AstrAI/astrai/dataset/dataset.py

338 lines
11 KiB
Python

"""Dataset implementations with factory pattern for training."""
import bisect
from abc import ABC, abstractmethod
from typing import Dict, List, Optional, Union
import torch
from torch import Tensor
from torch.utils.data import Dataset
from astrai.factory import BaseFactory
from astrai.serialization import load_h5
class BaseSegmentFetcher:
"""Fetches data segments across multiple tensor segments.
Maintains cumulative lengths for efficient range queries across
multiple discontinuous segments.
"""
def __init__(self, segments: List[Tensor]):
self.segments = segments
self.cum_lengths = []
total = 0
for seg in segments:
total += torch.numel(seg)
self.cum_lengths.append(total)
self.total_length = total
def __len__(self) -> int:
return self.total_length
def fetch_data(self, begin_idx: int, end_idx: int) -> Tensor:
"""Fetch data in the range [begin_idx, end_idx).
Args:
begin_idx: Starting index (inclusive)
end_idx: Ending index (exclusive)
Returns:
Concatenated tensor of data in the specified range
"""
if not (
0 <= begin_idx < self.total_length and 0 <= end_idx <= self.total_length
):
raise ValueError("begin_idx or end_idx out of bounds")
if begin_idx >= end_idx:
return torch.tensor([], dtype=torch.long)

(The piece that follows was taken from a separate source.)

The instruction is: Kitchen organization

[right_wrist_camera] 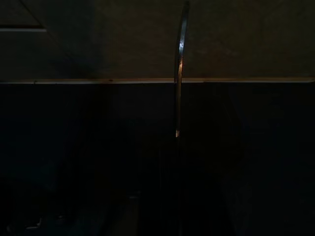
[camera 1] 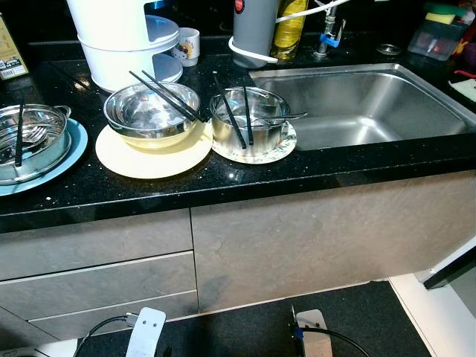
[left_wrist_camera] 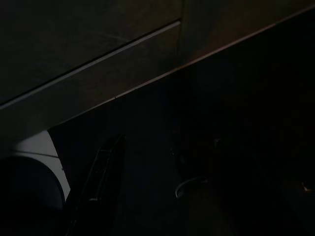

# Find segment boundaries for the range
seg_start_idx = bisect.bisect_right(self.cum_lengths, begin_idx)
seg_end_idx = bisect.bisect_left(self.cum_lengths, end_idx)
result_segments = []
for i in range(seg_start_idx, seg_end_idx + 1):
prev_cum = self.cum_lengths[i - 1] if i > 0 else 0
start = max(begin_idx - prev_cum, 0)
end = min(end_idx - prev_cum, len(self.segments[i]))
data = self.segments[i][start:end]
result_segments.append(data)
return torch.cat(result_segments, dim=0)
class MultiSegmentFetcher:
"""Manages multiple segment fetchers for different data keys.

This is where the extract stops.